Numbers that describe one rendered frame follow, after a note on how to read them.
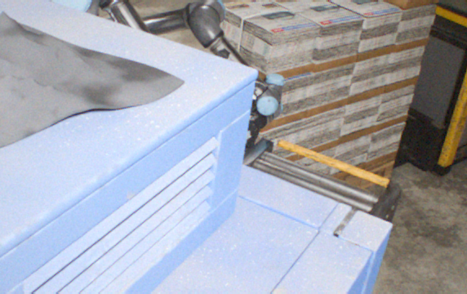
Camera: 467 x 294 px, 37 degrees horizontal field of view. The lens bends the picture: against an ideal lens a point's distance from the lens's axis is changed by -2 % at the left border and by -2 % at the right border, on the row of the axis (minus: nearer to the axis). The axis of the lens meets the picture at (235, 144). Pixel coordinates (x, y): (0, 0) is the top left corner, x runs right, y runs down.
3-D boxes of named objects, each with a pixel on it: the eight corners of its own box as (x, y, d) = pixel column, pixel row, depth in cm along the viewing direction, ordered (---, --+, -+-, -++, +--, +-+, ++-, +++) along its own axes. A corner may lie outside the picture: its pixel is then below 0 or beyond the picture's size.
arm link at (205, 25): (197, 7, 251) (284, 107, 263) (205, -1, 261) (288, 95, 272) (175, 26, 256) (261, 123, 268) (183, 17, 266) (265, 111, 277)
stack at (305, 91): (146, 219, 342) (158, 63, 300) (310, 159, 413) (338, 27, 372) (194, 263, 318) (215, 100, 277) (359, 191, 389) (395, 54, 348)
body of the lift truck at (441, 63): (363, 122, 464) (391, 8, 424) (411, 105, 497) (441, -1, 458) (449, 172, 421) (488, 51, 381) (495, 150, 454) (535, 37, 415)
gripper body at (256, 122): (237, 115, 267) (252, 104, 276) (235, 135, 271) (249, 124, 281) (255, 122, 264) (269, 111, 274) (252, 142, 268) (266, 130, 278)
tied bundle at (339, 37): (257, 43, 335) (264, -3, 324) (300, 35, 354) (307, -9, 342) (313, 74, 312) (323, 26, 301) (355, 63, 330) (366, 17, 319)
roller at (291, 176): (252, 169, 253) (256, 156, 252) (375, 217, 236) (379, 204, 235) (247, 171, 248) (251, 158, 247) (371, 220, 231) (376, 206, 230)
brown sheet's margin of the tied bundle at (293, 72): (240, 69, 305) (242, 60, 303) (286, 58, 322) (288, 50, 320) (264, 83, 295) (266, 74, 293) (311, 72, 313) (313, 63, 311)
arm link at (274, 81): (282, 85, 271) (278, 110, 276) (286, 74, 280) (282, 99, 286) (263, 81, 271) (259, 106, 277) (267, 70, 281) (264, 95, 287)
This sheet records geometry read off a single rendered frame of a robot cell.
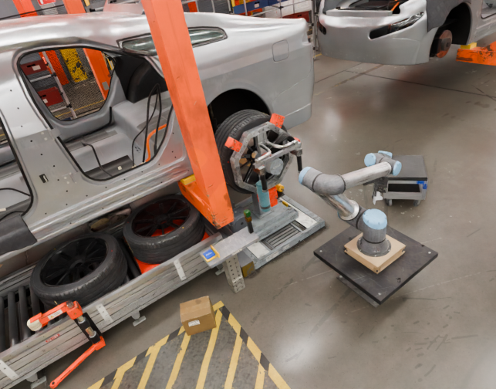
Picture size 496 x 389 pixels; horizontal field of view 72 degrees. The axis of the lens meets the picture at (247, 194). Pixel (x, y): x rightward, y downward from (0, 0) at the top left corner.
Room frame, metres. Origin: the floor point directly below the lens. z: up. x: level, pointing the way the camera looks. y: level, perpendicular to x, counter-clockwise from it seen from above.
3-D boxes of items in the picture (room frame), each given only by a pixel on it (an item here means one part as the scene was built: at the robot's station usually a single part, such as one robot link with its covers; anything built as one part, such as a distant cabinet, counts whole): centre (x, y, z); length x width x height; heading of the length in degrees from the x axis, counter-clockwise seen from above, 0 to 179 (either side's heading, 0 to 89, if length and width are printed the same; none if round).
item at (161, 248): (2.34, 0.75, 0.39); 0.66 x 0.66 x 0.24
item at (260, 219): (2.49, -0.10, 0.32); 0.40 x 0.30 x 0.28; 117
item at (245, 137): (2.33, -0.18, 0.85); 0.54 x 0.07 x 0.54; 117
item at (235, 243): (1.88, 0.21, 0.44); 0.43 x 0.17 x 0.03; 117
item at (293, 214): (2.50, -0.13, 0.13); 0.50 x 0.36 x 0.10; 117
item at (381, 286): (1.67, -0.80, 0.15); 0.60 x 0.60 x 0.30; 28
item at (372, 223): (1.68, -0.79, 0.55); 0.17 x 0.15 x 0.18; 28
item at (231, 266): (1.87, 0.23, 0.21); 0.10 x 0.10 x 0.42; 27
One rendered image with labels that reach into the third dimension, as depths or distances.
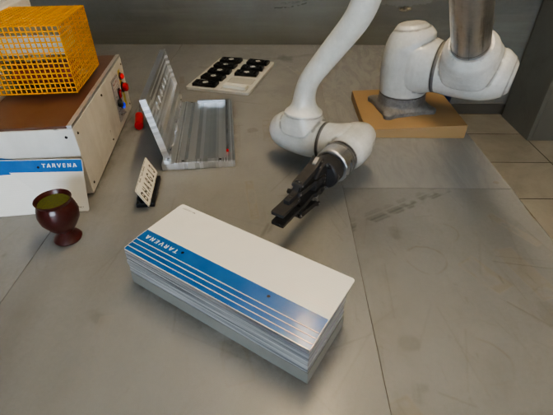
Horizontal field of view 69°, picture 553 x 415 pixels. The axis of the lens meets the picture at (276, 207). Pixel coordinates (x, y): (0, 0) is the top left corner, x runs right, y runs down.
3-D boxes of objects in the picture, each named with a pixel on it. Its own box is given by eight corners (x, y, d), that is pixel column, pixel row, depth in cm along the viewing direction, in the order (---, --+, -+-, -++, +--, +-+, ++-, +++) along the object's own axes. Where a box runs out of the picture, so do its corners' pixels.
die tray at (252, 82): (248, 95, 158) (248, 93, 157) (185, 89, 163) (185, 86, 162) (274, 63, 188) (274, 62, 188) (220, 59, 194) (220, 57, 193)
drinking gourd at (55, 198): (47, 254, 87) (27, 214, 80) (48, 230, 93) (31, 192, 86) (89, 244, 89) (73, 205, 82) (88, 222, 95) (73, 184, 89)
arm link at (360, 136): (357, 180, 102) (312, 167, 108) (380, 155, 112) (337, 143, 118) (361, 142, 96) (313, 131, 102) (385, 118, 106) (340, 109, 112)
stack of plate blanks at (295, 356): (342, 325, 72) (347, 291, 66) (307, 384, 63) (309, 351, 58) (178, 244, 89) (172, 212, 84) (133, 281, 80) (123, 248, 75)
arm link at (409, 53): (389, 78, 145) (397, 13, 132) (439, 87, 137) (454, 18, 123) (370, 94, 135) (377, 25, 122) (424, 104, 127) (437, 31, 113)
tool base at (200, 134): (235, 166, 115) (234, 155, 113) (162, 170, 114) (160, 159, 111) (232, 104, 150) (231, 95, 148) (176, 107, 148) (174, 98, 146)
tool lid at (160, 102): (145, 99, 101) (138, 100, 101) (171, 161, 112) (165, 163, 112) (164, 48, 135) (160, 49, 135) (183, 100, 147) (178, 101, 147)
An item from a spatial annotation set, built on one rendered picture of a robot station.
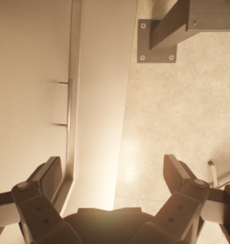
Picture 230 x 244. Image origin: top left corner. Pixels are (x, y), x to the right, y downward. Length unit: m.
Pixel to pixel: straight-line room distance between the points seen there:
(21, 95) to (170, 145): 1.40
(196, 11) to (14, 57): 0.44
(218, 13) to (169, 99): 1.00
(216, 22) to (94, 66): 0.36
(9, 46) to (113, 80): 0.38
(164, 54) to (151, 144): 0.73
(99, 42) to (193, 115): 1.15
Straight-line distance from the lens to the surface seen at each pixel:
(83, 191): 0.77
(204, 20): 0.55
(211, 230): 2.29
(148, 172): 1.67
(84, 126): 0.64
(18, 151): 0.33
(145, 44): 1.43
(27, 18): 0.35
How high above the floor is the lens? 1.40
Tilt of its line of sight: 75 degrees down
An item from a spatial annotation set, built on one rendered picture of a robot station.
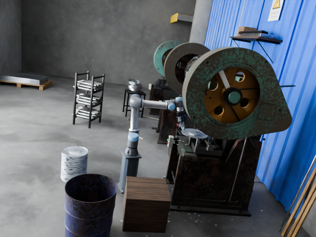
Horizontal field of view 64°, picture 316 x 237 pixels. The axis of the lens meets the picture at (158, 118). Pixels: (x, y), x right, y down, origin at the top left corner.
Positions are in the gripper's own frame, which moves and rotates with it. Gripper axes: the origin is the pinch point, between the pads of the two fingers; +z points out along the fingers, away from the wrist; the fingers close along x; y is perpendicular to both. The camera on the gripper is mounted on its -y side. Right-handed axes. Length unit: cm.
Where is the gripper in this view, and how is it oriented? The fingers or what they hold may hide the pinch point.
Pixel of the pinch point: (183, 128)
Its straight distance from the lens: 289.1
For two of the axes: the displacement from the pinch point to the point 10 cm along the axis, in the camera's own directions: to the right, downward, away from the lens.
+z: 1.1, 9.9, 1.0
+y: -6.1, 1.5, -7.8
---+---
■ **TASK STATEMENT**:
Print each line of the listing, starting at its first and ending with the line that holds "Camera: 467 x", but skip any pictures.

■ **SOLUTION TO THIS TASK**:
Numbers that describe one rendered frame follow, after a note on how to read them.
Camera: 467 x 294 px, 37 degrees horizontal field of view. The lens bends the picture: against an ideal lens a point's distance from the lens's axis is changed by -2 % at the left border and by -2 % at the right border, on the row of the axis (minus: nearer to the axis). The axis of the lens meets the picture at (235, 144). Pixel coordinates (x, y): (0, 0) is the top left corner, x runs right, y runs down.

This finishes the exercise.